Twenty years ago I gave a girl a Valentine’s Day card. We were high school seniors and I misspelled her name on the card. I was a mere month out of drug rehab, where I had been placed due to my daily consuming of a concoction of marijuana, alcohol, LSD, PCP and other chemicals. During the previous four years, I had developed a bad habit of breaking into cars and taking other people’s belongings. A former girlfriend of mine had carved my initials into her wrist with a razor blade and then cut the veins. She lived. On more than one occasion I woke up covered in my own blood, urine, and vomit with no clue where I was or what had led me there.
The girl who I gave the card to, who I had known since the tenth grade but not really interacted with much, had her own history. She was from Afghanistan. She was in Kabul, the capitol city, when the Soviets invaded. She went to school one day to find a whole new set of teachers who idolized communism. She threw rocks at occupiers and had assault weapons pointed her way. Her core memory of her family’s escape from the war is looking at her longtime nanny running after their car begging for a chance to say goodbye. For security, her parents had told no one of their plan. When she got my card on Valentine’s Day, she responded by giving me a book on Islam, her faith. I tossed it aside with a comment about religion being for weak people.
Embracing Islam probably saved my life
When I later read the book, I found it appealing. Islam’s approach to life — essentially do your daily prayers and then go live your life and try to make the world a better place — was pragmatic and simple. I embraced Islam two years later. I went alone to her parents to ask their permission to marry her. I was invited to eat dinner with the girl’s mother and father and felt quite intimidated. I was served lasagna (not an expected Muslim-world dish) with superhot cheese in the center. It felt like it was inflicting second degree burns on the inside of my mouth but I managed not to spit it out. My culinary heroics worked and I received their blessing. We had a religious marriage ceremony while we were still in our teens. Shortly after the ceremony, her father had me in their backyard digging a ditch with a pickax in the cold. He was illustrating the consequences of anything less than my absolute best behavior when it came to his daughter.
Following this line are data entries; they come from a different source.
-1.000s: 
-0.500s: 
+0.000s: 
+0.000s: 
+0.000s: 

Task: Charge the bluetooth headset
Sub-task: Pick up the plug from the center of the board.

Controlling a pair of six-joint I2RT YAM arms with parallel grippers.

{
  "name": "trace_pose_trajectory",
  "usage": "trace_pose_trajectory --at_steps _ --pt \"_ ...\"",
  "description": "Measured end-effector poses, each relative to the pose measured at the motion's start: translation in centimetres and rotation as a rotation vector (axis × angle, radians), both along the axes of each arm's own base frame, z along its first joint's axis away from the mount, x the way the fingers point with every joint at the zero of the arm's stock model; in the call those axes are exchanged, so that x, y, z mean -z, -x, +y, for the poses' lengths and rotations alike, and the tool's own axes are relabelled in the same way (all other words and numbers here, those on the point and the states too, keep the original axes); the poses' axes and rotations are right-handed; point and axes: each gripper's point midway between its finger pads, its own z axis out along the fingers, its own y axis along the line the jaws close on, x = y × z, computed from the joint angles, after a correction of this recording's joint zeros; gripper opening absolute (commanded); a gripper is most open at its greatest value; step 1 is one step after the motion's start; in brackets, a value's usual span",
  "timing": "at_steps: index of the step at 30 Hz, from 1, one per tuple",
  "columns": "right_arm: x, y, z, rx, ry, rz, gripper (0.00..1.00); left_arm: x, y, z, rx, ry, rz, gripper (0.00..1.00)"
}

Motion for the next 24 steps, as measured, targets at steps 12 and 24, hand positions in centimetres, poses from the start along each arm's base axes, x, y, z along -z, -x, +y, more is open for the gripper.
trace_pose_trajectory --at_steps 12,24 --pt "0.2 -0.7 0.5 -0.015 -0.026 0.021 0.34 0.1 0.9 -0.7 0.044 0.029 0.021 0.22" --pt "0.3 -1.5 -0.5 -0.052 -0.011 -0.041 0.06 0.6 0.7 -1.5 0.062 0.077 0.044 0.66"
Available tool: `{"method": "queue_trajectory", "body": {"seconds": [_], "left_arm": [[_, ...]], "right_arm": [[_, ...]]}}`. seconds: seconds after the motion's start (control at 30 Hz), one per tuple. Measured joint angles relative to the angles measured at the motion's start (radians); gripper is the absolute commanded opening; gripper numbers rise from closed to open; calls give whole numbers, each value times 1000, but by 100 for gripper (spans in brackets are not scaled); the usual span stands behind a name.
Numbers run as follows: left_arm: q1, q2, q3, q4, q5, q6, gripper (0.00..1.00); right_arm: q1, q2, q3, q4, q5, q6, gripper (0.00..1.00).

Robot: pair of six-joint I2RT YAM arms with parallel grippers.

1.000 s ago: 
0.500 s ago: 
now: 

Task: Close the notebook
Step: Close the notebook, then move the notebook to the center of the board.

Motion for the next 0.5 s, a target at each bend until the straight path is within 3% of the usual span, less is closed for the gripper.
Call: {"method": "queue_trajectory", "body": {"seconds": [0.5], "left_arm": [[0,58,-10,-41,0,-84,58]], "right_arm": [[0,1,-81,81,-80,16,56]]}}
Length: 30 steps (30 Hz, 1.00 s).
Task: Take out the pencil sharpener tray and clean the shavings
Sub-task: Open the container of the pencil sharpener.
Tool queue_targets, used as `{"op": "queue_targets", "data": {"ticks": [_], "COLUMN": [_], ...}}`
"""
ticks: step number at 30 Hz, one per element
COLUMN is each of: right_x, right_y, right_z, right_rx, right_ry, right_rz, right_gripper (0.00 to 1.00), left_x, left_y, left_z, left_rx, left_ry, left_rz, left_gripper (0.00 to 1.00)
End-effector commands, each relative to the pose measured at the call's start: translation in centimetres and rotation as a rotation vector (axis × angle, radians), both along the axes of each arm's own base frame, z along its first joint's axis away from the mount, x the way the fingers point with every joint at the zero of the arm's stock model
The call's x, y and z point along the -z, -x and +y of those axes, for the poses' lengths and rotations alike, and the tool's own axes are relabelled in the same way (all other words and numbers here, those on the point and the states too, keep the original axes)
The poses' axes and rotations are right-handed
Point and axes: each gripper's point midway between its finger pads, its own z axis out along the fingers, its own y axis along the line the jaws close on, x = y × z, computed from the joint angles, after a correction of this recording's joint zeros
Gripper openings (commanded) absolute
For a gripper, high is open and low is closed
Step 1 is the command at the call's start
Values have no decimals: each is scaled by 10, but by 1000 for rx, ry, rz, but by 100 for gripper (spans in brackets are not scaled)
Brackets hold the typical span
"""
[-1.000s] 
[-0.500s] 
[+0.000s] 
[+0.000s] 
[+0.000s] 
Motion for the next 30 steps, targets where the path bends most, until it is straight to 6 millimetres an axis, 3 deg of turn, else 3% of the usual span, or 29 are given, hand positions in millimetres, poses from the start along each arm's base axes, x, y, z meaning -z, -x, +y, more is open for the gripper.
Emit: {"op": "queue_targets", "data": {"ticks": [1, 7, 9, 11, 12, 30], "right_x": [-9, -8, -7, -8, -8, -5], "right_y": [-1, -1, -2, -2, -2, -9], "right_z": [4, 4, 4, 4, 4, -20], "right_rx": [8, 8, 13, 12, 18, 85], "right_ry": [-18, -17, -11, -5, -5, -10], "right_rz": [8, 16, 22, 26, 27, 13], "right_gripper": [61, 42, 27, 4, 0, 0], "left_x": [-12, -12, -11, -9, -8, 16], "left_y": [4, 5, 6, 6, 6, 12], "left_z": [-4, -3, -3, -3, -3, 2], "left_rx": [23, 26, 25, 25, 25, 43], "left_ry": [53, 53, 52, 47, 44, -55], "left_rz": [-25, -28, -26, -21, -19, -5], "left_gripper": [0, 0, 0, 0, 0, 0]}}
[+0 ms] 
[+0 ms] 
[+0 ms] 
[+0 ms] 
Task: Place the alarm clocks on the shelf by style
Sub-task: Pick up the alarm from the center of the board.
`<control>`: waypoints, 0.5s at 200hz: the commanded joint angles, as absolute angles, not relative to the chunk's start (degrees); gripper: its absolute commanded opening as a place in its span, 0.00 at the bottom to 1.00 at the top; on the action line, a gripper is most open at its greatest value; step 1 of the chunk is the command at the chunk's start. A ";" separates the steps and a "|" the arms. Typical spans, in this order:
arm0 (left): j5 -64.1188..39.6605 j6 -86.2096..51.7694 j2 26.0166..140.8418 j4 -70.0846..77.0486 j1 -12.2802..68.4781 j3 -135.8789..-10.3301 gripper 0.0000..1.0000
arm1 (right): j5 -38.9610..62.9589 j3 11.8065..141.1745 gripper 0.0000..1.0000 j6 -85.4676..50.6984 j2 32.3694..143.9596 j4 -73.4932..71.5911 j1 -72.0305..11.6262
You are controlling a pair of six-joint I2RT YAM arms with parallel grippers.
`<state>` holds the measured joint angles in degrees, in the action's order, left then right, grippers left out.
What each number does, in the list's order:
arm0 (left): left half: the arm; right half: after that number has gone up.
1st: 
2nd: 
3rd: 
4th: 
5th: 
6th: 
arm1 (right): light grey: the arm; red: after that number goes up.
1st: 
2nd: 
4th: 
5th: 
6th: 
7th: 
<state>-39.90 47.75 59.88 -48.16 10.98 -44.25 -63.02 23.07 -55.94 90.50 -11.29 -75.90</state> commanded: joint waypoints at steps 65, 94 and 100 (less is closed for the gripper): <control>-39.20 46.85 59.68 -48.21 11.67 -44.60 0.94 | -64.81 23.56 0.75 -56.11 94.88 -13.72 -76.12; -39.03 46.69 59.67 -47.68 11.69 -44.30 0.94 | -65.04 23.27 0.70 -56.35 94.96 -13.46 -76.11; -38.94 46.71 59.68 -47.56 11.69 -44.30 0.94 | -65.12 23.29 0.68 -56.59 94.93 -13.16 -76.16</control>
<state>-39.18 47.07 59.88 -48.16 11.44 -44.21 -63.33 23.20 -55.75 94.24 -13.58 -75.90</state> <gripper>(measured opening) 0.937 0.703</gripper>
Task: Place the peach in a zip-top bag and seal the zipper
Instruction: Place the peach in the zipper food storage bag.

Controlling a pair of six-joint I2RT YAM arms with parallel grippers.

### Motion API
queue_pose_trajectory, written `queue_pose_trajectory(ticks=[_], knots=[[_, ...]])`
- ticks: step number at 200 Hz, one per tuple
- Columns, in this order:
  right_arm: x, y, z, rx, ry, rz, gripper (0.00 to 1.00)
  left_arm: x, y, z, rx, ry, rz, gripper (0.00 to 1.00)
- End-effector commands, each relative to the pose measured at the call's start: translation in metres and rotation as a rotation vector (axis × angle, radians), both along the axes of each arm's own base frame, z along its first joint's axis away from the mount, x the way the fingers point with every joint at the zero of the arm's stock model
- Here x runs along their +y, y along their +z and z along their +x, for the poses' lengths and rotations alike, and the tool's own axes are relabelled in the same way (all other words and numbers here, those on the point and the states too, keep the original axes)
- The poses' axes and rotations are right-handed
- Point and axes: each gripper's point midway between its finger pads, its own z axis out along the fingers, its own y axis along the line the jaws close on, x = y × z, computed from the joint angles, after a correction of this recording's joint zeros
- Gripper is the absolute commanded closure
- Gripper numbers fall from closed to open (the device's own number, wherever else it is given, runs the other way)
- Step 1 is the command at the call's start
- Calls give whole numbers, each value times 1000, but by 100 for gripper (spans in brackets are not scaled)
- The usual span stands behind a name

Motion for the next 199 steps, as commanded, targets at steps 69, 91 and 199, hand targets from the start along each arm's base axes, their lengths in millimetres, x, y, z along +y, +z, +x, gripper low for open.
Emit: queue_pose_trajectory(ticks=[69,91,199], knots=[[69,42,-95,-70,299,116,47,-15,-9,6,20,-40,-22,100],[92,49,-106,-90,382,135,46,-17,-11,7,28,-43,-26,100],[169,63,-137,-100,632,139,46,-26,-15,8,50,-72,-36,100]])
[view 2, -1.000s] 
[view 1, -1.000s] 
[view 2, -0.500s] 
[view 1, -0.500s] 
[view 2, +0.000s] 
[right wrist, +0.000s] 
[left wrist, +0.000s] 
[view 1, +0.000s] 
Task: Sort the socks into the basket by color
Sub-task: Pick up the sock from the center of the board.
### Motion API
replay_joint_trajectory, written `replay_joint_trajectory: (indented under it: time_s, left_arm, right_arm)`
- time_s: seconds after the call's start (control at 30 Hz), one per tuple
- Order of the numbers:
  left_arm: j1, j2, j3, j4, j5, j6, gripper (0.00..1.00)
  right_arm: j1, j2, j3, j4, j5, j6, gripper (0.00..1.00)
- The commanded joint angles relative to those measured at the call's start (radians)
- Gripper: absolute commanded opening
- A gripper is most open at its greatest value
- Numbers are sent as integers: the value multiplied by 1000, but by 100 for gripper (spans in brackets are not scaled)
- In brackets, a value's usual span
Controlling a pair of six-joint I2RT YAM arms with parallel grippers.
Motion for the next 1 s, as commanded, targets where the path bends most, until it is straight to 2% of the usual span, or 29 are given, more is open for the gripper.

My wife’s first encounter with my world involved meeting a friend of mine whose father had just been angrily ramming this friend’s head into a wall of their house. The stream of cursing was awful. The idea of a father inflicting that kind of abuse on a child was totally alien to my wife. It was common among my friends. One of my first encounters with her world was at a dinner party at her parent’s home. Men and women were in separate rooms. I saw the men eating while my mother-in-law and a couple other women cooked. I drew my own conclusions and vocally refused to eat until the women did. I was taken aside and made to understand that the women had already eaten.
Giving my wife that card has opened me up to a number of such assumption-changing encounters. I have been told to go back to my country, based on the assumption that any Muslim must be a foreigner. I have been complemented on my excellent English, based on the same assumption. My life has been threatened, on the assumption that as a Muslim, I must have had advance notice of the 9/11 attacks. I have been identified for extra security screening because of who I was traveling with, on the assumption that someone who looks foreign is more likely to be a threat than white Americans, even though terror acts have been committed by Timothy McVeigh (Oklahoma City bombing), Terry Nichols (Oklahoma City bombing) and Eric Rudolf (Olympic Park and abortion clinic bombings).
Embracing Islam probably saved my life. I had a rather wide range of unreasonably self-destructive behaviors that faded away in view of the faith’s message about respect for life, and the benefit and blessing of living in a wholesome way. Certainly it has made me a better citizen. I am law-abiding (except for sometimes speeding when I drive). I no longer steal. I no longer abuse people. I do an honest day’s work which I believe serves the public good. That, however, is not the image of Muslims, whether American-born, convert, or immigrant, that you get through the media these days.
Today I will give my wife the exact card I gave her twenty years ago, misspelled name and all. This time, I am Muslim. And in addition to her being my every-day sweetheart, I am expressing my appreciation that in response to that very card, she helped guide me to a faith that gave me back my life.